O mundo como idéia (ou pensamento).


Entre a gnose e o real (talvez) o acordo.
Mas no ramo (imperene) canta o tordo
(provisório) e invisível vem o vento

e leva o canto e deixa um desalento,


a queixa dos sentidos. Não recordo
se sonhei tudo isso ou não: um tordo
e a noite em meus ouvidos um momento,

outro rapto no vento… Mas supor


que o triunfo moral do cognitivo
restitua-me o ser menos a dor,

é resignar-me a um perfume tão rápido


que não existe quase, insubstantivo
como a Idéia.
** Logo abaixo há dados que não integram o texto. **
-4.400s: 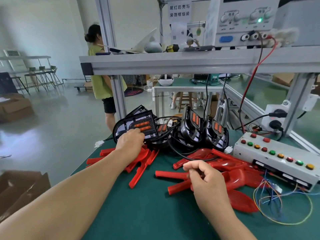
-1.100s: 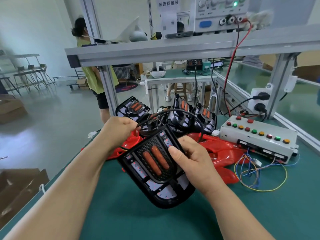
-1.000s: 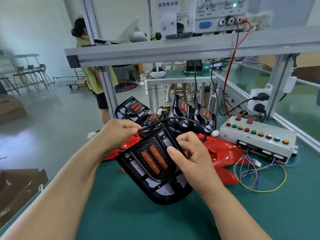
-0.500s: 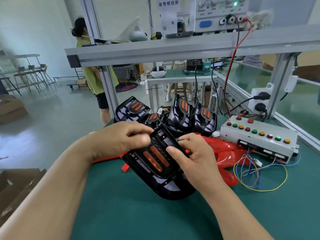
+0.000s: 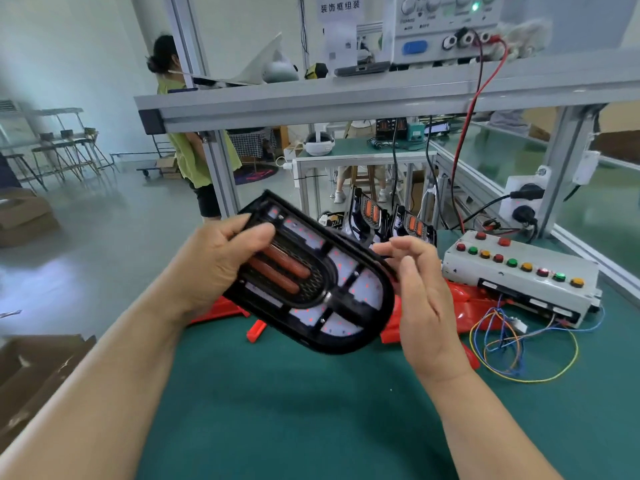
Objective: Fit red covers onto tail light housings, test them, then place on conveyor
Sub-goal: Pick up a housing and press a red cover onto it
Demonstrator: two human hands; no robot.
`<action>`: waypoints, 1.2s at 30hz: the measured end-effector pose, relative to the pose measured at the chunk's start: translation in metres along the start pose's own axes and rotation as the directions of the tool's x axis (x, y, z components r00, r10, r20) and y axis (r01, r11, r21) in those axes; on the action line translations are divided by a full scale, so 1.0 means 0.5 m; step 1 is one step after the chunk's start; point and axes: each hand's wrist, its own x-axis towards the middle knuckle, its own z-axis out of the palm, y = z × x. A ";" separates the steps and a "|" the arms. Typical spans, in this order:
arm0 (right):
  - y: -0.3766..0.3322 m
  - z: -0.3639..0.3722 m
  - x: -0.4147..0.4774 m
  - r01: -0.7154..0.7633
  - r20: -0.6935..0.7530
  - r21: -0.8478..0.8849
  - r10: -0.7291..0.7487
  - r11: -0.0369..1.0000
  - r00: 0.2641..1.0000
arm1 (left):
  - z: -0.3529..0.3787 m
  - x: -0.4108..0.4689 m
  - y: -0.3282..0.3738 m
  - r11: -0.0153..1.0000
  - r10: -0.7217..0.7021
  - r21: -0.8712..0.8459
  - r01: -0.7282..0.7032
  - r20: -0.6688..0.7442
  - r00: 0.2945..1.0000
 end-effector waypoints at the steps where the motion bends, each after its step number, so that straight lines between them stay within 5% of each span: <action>1: 0.005 -0.001 0.001 -0.044 -0.004 -0.023 0.044 0.999 0.999 | -0.005 0.000 0.007 0.999 0.002 -0.050 -0.004 -0.039 0.999; 3: 0.021 -0.006 0.000 -0.090 0.020 -0.219 0.096 0.972 0.995 | -0.011 0.002 0.015 0.992 0.009 -0.128 -0.021 -0.090 0.996; 6: 0.040 -0.005 0.001 -0.031 0.074 -0.621 0.097 0.784 0.993 | -0.009 0.005 0.019 0.975 0.006 -0.218 -0.031 -0.113 0.994; 10: 0.033 -0.009 0.005 -0.178 -0.097 -0.687 0.154 0.705 0.983 | 0.011 0.004 0.005 0.942 -0.036 -0.336 0.009 -0.074 0.997; 15: 0.028 -0.009 0.003 -0.249 -0.250 -0.372 0.162 0.894 0.955 | 0.048 0.001 -0.024 0.893 -0.154 -0.432 0.128 -0.024 0.988; 18: 0.022 0.003 0.004 -0.251 -0.203 -0.058 0.235 0.966 0.951 | 0.072 -0.001 -0.039 0.879 -0.194 -0.451 0.155 -0.040 0.980; 21: 0.024 0.015 0.002 -0.305 -0.010 0.292 0.322 0.906 0.947 | 0.093 0.000 -0.049 0.872 -0.254 -0.444 0.205 -0.054 0.966; 25: 0.016 0.017 0.006 -0.450 0.195 0.552 0.417 0.701 0.888 | 0.108 -0.004 -0.058 0.852 -0.317 -0.460 0.249 -0.076 0.945; 29: -0.001 0.015 -0.003 -0.507 0.251 0.639 0.467 0.578 0.848 | 0.119 -0.017 -0.064 0.821 -0.396 -0.480 0.309 -0.088 0.914; 36: -0.026 -0.039 -0.068 -0.593 0.146 0.323 0.580 0.737 0.801 | 0.135 -0.060 -0.078 0.816 -0.470 -0.392 0.425 -0.021 0.883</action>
Não: o mundo como rapto!

MÃOS DADAS

Não serei o poeta de um mundo caduco.


Também não cantarei o mundo futuro.
Estou preso à vida e olho meus companheiros.
Estão taciturnos mas nutrem grandes esperanças.
Entre eles, considero a enorme realidade.
O presente é tão grande, não nos afastemos.
Não nos afastemos muito, vamos de mãos dadas.

Não serei o cantor de uma mulher, de uma história,


não direi os suspiros ao anoitecer, a paisagem vista da janela,
não distribuirei entorpecentes ou cartas de suicida,
não fugirei para as ilhas nem serei raptado por serafins.
O tempo é a minha matéria, do tempo presente, os homens presentes,
a vida presente.

PRIVILÉGIO DO MAR

Neste terraço mediocremente confortável,


bebemos cerveja e olhamos o mar.
Sabemos que nada nos acontecerá.

O edifício é sólido e o mundo também.

Sabemos que cada edifício abriga mil corpos


labutando em mil compartimentos iguais.
Às vezes, alguns se inserem fatigados no elevador
e vem cá em cima respirar a brisa do oceano,
o que é privilégio dos edifícios.

O mundo é mesmo de cimento armado.

Certamente, se houvesse um cruzador louco,


fundeado na baía em frente da cidade,
a vida seria incerta... improvável...
Mas nas águas tranqüilas só há marinheiros fiéis.
Como a esquadra é cordial!

Podemos beber honradamente nossa cerveja.